◆ TO DO: Among the lines of the records, find all that carry the word "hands" and copy them.

◆ PROVIDED RECORDS:
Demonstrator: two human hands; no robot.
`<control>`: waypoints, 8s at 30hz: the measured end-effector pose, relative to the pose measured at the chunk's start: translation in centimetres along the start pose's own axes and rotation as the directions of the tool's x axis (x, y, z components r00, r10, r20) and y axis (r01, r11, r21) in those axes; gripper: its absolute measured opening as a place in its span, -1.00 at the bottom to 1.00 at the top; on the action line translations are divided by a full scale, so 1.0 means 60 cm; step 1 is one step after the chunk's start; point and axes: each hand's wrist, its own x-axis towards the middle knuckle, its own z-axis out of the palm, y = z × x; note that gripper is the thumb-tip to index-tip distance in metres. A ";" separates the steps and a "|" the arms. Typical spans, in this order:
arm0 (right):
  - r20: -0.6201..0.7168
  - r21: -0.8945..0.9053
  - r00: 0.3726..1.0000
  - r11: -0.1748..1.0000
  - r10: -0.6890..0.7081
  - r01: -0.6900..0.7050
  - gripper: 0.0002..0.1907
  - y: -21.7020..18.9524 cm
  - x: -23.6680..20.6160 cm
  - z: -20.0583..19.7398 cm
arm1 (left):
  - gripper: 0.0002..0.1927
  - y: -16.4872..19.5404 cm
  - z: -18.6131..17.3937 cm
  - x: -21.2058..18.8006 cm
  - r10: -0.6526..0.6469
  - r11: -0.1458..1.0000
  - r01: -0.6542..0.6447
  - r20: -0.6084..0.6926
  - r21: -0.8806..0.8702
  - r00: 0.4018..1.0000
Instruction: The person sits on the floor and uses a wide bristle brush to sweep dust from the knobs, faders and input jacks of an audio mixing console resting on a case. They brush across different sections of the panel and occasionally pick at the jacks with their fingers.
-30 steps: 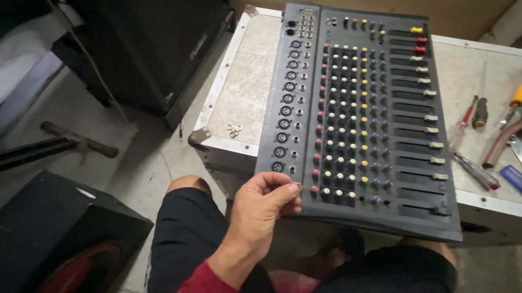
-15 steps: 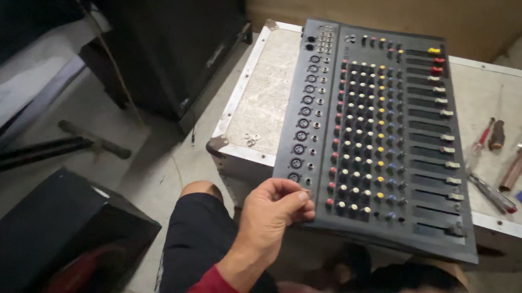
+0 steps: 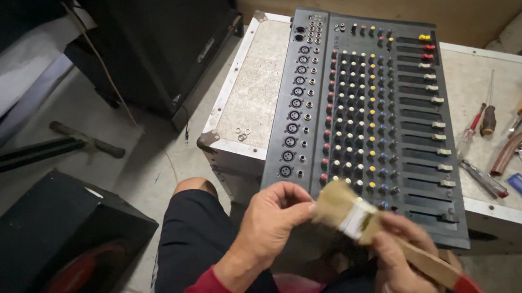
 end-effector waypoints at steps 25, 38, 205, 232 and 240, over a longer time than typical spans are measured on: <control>-0.096 0.261 0.983 0.957 0.154 -0.124 -0.73 -0.017 0.016 0.016 | -0.79 -0.004 -0.010 0.006 0.031 0.978 -0.020 -0.050 0.209 0.998; 0.057 0.340 0.972 0.911 0.227 -0.232 -0.70 0.011 0.009 0.003 | -0.82 -0.008 -0.010 0.015 -0.038 0.999 0.041 -0.115 0.026 0.993; -0.046 -0.023 0.999 0.999 0.028 -0.029 -0.75 0.017 -0.016 0.011 | -0.79 -0.024 -0.023 -0.002 -0.205 0.880 0.166 -0.040 -0.444 0.978; -0.205 0.103 0.939 0.948 -0.277 0.302 -0.79 0.004 -0.030 0.047 | -0.80 -0.036 -0.017 -0.004 -0.127 0.860 0.158 0.095 -0.485 0.987; 0.106 -0.199 0.985 0.973 0.138 -0.115 -0.79 -0.007 -0.029 0.025 | -0.83 -0.036 -0.025 -0.001 -0.152 0.882 0.157 0.049 -0.444 0.987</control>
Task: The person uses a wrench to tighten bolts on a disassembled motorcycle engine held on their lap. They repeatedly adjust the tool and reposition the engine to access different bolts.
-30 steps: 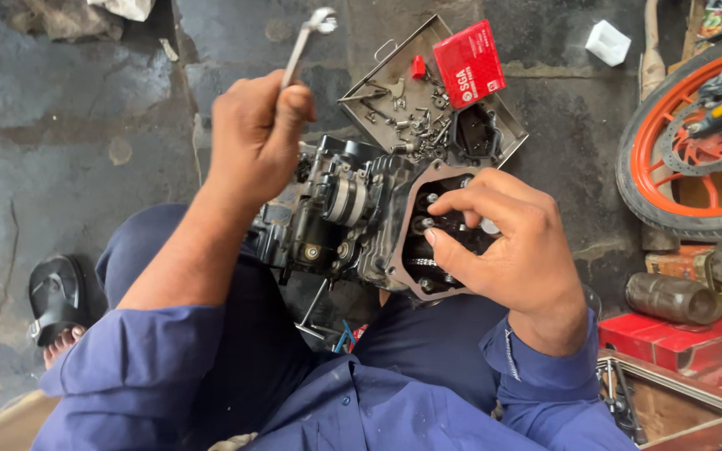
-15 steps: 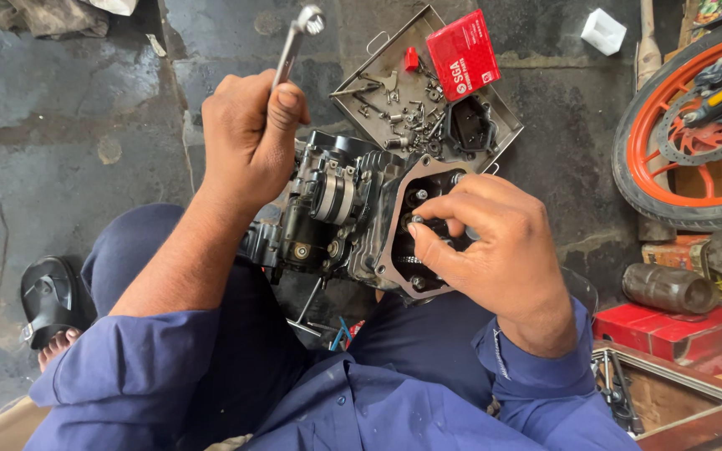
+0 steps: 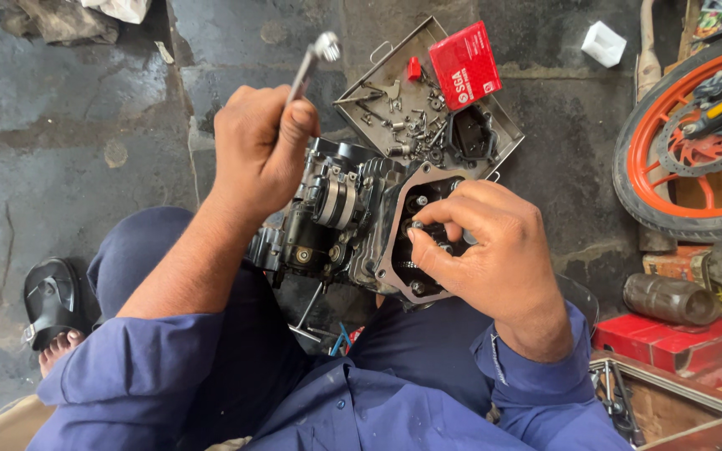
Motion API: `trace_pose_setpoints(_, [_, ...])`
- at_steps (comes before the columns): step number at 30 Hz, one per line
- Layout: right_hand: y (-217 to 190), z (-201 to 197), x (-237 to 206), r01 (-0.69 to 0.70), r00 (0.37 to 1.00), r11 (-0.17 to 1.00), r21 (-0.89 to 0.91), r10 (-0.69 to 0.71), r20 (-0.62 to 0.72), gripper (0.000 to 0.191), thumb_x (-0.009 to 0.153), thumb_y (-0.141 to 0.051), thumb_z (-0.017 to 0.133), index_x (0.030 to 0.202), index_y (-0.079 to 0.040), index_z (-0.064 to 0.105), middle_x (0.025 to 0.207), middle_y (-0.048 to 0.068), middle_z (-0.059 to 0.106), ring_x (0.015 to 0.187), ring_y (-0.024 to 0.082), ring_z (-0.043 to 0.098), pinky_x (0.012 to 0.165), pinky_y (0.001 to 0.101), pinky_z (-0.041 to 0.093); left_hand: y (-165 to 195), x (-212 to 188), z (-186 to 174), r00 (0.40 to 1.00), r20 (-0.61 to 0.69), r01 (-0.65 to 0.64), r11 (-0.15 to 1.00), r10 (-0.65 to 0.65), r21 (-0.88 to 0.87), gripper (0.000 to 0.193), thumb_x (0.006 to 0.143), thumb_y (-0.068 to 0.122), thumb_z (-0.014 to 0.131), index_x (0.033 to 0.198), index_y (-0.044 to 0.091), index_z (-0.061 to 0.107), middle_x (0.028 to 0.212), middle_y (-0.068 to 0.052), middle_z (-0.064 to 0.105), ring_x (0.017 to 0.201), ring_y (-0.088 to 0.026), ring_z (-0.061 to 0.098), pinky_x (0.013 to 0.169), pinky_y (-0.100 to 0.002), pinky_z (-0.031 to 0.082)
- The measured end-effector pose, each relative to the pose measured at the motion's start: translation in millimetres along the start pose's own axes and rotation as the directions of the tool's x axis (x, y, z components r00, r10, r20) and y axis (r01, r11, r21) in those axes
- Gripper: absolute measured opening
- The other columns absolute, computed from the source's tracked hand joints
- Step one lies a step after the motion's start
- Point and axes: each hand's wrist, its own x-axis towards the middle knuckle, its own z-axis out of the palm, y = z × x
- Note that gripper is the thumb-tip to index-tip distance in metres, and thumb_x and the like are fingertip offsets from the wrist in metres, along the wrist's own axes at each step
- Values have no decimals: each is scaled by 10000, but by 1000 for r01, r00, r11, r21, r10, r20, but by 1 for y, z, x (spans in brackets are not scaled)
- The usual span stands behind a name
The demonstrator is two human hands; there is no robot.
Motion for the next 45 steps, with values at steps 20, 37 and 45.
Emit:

◆ WORKED SOLUTION:
Demonstrator: two human hands; no robot.
The demonstrator is two human hands; there is no robot.

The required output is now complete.